City, merchants discuss 'road diet' concerns

Members of the downtown business community have been meeting with city staff in recent months to express concerns and share information about a "road-diet" plan that will be implemented on a four-block stretch of Petaluma Boulevard South next year.

A meeting at Graziano's restaurant in September was followed up by a meeting Nov. 9 at City Hall with PDA representatives and city engineering staff.

"We're doing our best to get as many people involved as we can," said Larry Zimmer, the city's capital improvements manager.

"We want to make sure people are informed," said Marie McCusker, executive director of the Petaluma Downtown Association.

A survey that the PDA conducted of its members about the "road diet" this fall showed that adequate street parking is the biggest concern.

The survey also polled merchants on loading zones, pedestrian and vehicle safety and congestion and traffic delays (see sidebar on page A6).

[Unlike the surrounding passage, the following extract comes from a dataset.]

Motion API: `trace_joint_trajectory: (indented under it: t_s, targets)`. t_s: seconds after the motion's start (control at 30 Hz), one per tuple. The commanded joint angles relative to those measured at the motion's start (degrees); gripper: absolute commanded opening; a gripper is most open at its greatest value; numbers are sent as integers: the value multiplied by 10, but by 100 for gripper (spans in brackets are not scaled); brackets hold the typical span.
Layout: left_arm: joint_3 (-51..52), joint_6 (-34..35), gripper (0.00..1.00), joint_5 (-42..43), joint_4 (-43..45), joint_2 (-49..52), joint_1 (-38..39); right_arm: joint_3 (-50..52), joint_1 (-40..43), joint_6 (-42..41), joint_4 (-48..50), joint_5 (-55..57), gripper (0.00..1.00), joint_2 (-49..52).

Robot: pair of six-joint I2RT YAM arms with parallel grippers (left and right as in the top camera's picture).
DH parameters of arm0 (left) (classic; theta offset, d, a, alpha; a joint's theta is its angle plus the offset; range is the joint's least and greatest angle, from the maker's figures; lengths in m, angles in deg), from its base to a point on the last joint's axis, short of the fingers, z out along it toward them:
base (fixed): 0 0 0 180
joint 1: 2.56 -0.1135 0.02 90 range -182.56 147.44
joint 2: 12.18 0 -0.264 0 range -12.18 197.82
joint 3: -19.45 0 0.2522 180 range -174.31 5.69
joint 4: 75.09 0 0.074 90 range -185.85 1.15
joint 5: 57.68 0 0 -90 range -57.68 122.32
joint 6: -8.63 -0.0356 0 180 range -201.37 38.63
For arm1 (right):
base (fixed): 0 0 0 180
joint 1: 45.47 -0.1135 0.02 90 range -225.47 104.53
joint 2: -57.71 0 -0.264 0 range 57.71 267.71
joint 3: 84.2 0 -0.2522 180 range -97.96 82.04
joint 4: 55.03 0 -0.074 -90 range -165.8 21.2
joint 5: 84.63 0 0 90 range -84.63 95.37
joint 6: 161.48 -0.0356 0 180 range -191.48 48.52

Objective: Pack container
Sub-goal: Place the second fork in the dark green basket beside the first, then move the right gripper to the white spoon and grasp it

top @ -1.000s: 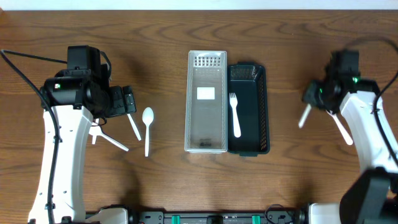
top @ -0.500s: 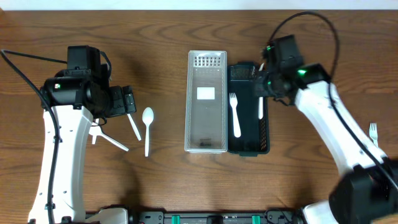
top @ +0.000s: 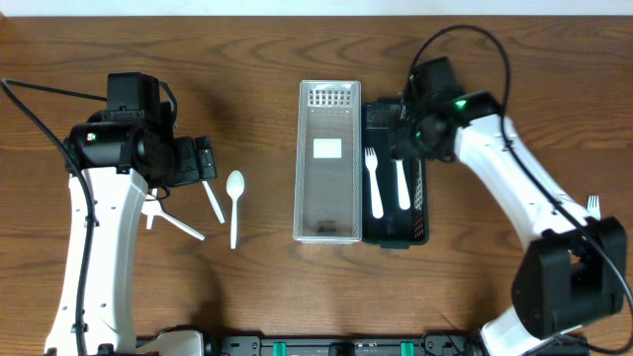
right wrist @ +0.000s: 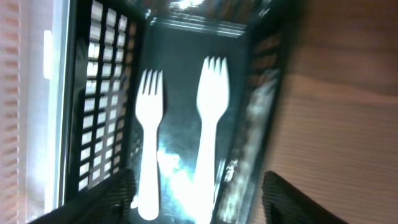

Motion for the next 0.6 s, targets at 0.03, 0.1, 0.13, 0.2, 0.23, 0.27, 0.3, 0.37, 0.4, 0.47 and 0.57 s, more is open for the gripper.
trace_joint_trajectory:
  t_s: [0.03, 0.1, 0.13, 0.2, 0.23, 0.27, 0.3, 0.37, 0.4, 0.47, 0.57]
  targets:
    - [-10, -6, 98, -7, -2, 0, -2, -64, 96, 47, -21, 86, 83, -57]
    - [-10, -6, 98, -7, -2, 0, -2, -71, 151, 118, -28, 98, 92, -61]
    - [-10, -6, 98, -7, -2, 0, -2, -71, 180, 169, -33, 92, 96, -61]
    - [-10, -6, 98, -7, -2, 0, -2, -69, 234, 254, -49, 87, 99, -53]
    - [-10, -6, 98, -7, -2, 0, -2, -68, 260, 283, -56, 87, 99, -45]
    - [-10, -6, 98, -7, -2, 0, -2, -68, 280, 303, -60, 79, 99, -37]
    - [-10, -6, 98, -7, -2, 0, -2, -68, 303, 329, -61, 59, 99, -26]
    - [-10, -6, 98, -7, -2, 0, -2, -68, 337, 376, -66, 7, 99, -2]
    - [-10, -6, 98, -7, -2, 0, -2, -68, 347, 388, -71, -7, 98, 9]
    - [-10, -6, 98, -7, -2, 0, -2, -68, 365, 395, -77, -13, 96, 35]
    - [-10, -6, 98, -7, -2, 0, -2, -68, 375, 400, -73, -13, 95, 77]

The "road diet," approved by the City Council in June, is designed to improve bicycle and pedestrian safety by narrowing Petaluma Boulevard South from four lanes to three on the stretch between Washington and D streets.

Instead of two lanes in each direction, the plan calls for one lane each way and a continuous center-turn lane, allowing more room for bike lanes and parking.

Another concern among merchants is that the construction would have a negative impact on downtown businesses. McCusker said it would be important that there be minimal disruption while the work is being done."

Zimmer said, "We will be doing what we can to minimize impacts on downtown businesses. Obviously, any impact is of concern." He said the goal is to divert traffic as little as necessary and save as much parking as possible during construction.